## ASSIGNED TASK
Restate verbatim the span of lines below between the line with "Spot black floor cables in this frame." and the line with "Spot white metal desk frame in this frame.", including those two lines, and only that span.

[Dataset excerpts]
============================================================

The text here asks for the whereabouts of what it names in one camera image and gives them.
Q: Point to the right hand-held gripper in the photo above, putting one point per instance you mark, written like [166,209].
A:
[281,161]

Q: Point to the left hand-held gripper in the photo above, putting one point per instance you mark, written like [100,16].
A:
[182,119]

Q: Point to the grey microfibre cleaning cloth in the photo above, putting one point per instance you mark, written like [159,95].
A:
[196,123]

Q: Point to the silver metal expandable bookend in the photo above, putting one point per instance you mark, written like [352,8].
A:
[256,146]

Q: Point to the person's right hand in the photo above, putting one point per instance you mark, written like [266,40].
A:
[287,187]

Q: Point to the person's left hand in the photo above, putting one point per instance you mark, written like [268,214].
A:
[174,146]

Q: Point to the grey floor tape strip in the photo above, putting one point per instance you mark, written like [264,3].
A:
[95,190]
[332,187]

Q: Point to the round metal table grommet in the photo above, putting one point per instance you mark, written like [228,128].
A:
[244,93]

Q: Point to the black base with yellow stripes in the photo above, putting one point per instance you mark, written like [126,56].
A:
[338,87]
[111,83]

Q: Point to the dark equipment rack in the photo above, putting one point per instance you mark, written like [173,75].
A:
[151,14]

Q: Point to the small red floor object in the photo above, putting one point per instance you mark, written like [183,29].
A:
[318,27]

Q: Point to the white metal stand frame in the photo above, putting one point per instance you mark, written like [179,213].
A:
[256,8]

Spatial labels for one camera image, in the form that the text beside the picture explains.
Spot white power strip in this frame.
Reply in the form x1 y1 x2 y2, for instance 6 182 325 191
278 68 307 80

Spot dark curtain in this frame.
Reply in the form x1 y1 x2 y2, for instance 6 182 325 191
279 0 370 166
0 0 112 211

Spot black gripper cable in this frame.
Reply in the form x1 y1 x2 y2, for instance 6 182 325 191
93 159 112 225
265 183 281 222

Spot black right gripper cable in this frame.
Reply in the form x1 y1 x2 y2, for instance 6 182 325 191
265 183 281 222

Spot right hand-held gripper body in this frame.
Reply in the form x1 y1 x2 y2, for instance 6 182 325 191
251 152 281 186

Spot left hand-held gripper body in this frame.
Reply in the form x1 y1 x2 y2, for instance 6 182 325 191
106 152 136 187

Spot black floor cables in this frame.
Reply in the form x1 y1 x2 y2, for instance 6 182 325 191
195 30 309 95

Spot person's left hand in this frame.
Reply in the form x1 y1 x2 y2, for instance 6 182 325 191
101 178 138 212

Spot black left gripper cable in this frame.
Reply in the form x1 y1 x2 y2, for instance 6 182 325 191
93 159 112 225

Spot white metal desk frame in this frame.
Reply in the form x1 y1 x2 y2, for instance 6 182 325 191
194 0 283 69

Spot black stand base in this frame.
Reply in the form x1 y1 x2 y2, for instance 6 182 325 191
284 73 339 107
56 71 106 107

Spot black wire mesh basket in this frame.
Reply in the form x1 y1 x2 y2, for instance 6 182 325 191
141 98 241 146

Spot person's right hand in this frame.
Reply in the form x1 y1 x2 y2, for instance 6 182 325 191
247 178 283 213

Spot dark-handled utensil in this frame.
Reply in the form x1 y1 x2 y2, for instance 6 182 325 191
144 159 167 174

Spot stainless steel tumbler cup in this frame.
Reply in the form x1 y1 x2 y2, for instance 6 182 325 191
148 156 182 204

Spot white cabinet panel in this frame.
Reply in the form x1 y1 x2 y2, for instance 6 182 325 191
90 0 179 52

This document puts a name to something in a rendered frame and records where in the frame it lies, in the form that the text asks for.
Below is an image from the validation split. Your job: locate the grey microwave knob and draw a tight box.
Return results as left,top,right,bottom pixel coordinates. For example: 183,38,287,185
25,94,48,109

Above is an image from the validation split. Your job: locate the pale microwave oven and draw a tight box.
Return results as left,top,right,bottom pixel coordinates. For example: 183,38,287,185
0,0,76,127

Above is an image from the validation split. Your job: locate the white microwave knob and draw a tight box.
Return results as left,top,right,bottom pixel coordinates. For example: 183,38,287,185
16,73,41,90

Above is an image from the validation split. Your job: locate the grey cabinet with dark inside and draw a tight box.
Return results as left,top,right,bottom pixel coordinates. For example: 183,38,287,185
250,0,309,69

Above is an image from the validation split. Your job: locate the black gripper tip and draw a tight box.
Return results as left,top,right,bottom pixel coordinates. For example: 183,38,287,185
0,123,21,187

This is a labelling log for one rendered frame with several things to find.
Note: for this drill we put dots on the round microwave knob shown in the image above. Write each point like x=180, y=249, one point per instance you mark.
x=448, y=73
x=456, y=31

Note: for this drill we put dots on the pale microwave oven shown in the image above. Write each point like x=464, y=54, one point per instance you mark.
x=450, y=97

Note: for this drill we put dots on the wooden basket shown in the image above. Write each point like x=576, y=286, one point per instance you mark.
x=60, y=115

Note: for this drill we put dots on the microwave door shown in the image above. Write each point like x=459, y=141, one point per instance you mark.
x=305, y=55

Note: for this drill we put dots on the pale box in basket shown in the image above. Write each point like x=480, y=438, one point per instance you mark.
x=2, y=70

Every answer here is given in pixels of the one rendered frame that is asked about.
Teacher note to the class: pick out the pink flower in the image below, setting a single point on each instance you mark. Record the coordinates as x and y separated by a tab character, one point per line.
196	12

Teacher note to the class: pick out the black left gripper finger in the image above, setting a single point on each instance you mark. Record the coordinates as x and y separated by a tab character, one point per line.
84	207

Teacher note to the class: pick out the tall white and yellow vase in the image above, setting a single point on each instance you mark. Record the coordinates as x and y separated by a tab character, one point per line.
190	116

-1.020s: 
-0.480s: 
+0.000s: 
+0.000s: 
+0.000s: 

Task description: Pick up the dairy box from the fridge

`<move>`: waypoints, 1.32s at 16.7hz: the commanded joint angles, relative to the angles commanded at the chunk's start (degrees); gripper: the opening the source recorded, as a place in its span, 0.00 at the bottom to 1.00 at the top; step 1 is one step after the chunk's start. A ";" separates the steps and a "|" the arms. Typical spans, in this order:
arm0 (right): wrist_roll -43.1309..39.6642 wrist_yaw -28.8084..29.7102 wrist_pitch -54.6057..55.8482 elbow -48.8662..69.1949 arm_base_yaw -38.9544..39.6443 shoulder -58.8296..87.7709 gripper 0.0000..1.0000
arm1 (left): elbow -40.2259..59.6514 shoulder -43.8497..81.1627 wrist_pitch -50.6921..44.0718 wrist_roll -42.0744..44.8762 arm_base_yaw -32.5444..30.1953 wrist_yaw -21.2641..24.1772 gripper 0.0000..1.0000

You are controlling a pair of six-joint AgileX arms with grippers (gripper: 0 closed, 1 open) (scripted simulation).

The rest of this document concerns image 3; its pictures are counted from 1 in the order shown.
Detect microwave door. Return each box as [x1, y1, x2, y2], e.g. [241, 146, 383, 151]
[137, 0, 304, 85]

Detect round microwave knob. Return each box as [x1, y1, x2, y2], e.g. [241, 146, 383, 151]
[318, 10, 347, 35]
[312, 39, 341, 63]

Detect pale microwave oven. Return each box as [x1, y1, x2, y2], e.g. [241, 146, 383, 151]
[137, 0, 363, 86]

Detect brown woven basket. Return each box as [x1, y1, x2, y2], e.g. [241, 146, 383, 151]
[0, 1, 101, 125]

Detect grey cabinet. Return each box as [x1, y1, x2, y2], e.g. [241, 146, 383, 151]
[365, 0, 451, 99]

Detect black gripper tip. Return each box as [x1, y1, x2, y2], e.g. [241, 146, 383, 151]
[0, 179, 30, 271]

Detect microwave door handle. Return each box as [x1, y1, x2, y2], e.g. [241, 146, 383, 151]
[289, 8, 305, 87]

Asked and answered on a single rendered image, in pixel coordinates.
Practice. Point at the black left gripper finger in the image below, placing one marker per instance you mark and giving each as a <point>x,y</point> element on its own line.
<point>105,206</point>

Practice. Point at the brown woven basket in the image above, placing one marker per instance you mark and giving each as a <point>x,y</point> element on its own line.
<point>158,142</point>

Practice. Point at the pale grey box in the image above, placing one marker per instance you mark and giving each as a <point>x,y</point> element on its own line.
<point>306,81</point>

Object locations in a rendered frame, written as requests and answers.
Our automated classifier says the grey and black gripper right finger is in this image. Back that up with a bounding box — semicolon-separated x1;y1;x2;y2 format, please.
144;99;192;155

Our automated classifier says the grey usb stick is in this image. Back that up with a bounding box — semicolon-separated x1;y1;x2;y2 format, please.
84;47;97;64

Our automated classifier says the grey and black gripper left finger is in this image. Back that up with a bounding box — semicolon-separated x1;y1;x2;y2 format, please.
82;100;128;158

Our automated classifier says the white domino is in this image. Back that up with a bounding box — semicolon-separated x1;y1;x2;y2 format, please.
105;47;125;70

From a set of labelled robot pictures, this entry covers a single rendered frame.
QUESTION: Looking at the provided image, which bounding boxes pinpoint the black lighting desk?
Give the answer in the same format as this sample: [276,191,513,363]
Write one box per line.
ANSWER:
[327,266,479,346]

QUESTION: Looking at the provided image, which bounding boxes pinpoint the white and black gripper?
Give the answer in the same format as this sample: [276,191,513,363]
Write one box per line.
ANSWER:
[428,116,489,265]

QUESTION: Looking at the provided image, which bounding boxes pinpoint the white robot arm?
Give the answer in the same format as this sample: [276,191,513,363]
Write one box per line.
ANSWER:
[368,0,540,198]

============================================================

## WORKED SOLUTION
Spot black floor cables in this frame.
Reply in the form x1 y1 x2 y2, for instance 6 182 325 191
195 30 309 95

Spot person's left hand in this frame.
Reply in the form x1 y1 x2 y2, for instance 6 182 325 191
101 178 138 212

Spot black left gripper cable in this frame.
Reply in the form x1 y1 x2 y2, for instance 6 182 325 191
93 159 112 225

Spot white metal desk frame in this frame.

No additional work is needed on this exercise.